■ **Aim of the task**
Look below for the line with "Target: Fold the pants"; begin the copy there and stop after the line with "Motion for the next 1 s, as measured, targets", keeping the text exact and the pictures out.

BEGIN

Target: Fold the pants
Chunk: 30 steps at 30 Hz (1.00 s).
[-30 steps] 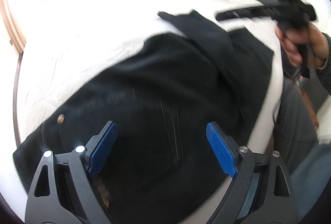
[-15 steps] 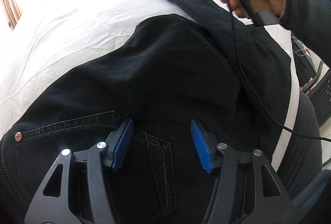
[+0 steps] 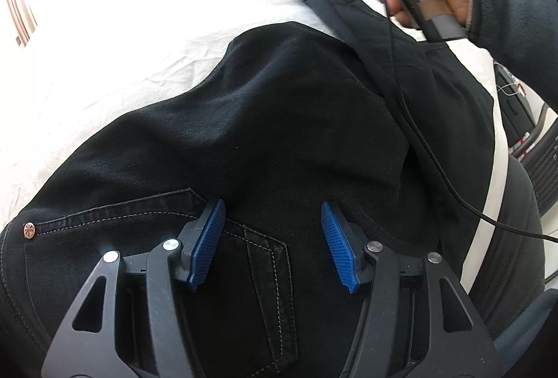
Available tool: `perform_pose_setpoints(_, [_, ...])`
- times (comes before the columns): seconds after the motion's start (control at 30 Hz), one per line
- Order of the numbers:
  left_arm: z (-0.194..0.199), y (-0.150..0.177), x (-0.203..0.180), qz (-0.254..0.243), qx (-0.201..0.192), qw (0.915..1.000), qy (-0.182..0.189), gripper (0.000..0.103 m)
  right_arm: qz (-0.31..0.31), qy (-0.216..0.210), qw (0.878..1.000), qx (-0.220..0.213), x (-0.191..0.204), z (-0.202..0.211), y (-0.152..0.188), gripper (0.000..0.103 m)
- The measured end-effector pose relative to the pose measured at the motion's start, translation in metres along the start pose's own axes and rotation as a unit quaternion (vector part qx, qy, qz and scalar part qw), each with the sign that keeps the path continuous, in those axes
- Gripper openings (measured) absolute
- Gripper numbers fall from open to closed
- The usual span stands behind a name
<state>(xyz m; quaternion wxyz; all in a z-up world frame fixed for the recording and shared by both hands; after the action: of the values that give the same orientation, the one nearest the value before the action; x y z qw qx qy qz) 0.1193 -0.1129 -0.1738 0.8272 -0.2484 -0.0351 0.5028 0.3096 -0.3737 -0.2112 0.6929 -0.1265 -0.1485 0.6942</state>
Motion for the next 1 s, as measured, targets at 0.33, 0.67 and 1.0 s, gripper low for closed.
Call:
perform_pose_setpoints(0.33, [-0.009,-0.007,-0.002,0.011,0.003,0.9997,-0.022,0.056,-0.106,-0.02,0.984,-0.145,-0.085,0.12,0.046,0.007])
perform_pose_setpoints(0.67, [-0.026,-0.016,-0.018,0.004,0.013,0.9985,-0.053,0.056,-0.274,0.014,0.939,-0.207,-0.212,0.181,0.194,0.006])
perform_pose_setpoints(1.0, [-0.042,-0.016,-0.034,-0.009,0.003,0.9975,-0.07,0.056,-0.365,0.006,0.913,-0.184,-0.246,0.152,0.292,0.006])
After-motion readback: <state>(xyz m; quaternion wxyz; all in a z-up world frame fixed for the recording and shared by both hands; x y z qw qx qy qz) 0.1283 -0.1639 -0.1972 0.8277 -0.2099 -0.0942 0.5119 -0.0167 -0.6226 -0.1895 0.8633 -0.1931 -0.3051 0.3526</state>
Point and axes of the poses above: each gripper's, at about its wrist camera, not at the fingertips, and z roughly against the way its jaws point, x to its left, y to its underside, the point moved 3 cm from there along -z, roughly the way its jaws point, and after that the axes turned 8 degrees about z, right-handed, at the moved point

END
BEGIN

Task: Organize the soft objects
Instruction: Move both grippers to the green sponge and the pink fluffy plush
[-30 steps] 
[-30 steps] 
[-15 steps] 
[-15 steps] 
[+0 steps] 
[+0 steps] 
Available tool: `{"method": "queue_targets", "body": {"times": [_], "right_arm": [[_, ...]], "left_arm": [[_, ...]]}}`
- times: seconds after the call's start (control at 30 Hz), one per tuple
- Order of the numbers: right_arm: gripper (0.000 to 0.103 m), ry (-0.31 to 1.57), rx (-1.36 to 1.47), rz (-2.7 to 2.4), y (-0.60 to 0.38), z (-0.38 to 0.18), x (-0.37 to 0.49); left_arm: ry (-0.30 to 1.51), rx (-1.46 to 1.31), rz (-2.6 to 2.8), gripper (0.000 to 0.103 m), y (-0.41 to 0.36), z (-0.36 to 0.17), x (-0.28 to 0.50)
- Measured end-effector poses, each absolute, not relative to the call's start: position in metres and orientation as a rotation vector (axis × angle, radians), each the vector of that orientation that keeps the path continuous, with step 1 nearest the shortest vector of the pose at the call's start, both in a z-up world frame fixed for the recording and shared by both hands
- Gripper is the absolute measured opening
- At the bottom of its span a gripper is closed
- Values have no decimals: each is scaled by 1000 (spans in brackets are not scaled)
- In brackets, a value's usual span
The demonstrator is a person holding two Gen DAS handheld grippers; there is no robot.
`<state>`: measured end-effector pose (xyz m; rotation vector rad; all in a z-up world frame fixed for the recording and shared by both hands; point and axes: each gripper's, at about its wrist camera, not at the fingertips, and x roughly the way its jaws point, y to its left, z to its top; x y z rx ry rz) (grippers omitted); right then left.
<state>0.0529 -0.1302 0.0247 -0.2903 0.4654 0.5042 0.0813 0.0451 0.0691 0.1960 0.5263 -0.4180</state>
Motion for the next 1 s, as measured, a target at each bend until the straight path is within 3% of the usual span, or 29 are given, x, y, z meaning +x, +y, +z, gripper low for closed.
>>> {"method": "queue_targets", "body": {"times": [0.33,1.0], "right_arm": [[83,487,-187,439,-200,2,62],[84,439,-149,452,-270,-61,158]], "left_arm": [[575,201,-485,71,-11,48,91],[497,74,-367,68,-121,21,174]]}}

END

■ **Completed task**
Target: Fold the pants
Chunk: 30 steps at 30 Hz (1.00 s).
[-30 steps] 
[-15 steps] 
[+0 steps] 
Available tool: `perform_pose_setpoints(_, [_, ...])`
- times (comes before the columns): seconds after the motion's start (control at 30 Hz), one per line
- Order of the numbers:
  left_arm: z (-0.194..0.199), y (-0.150..0.177), x (-0.203..0.180), qz (-0.254..0.243), qx (-0.201..0.192), qw (0.915..1.000), qy (-0.182..0.189), gripper (0.000..0.103 m)
  right_arm: qz (-0.31..0.31), qy (-0.216..0.210), qw (0.878..1.000), qx (-0.220..0.213), x (-0.191..0.204), z (-0.202..0.211), y (-0.152..0.188), gripper (0.000..0.103 m)
- The measured end-effector pose relative to the pose measured at the motion's start, translation in metres along the start pose's own axes and rotation as a unit quaternion (vector part qx, qy, qz and scalar part qw), each with the sign that keeps the path continuous, in those axes
- Gripper openings (measured) absolute
- Gripper numbers fall from open to closed
- The usual span stands behind a name
<state>(xyz m; quaternion wxyz; all in a z-up world frame fixed for the recording and shared by both hands; after the action: of the values that give the same orientation, the one nearest the value before the action; x y z qw qx qy qz) 0.1193 -0.1129 -0.1738 0.8272 -0.2484 -0.0351 0.5028 0.3096 -0.3737 -0.2112 0.6929 -0.1265 -0.1485 0.6942</state>
Motion for the next 1 s, as measured, targets at 0.33, 0.67 and 1.0 s, gripper low for closed.

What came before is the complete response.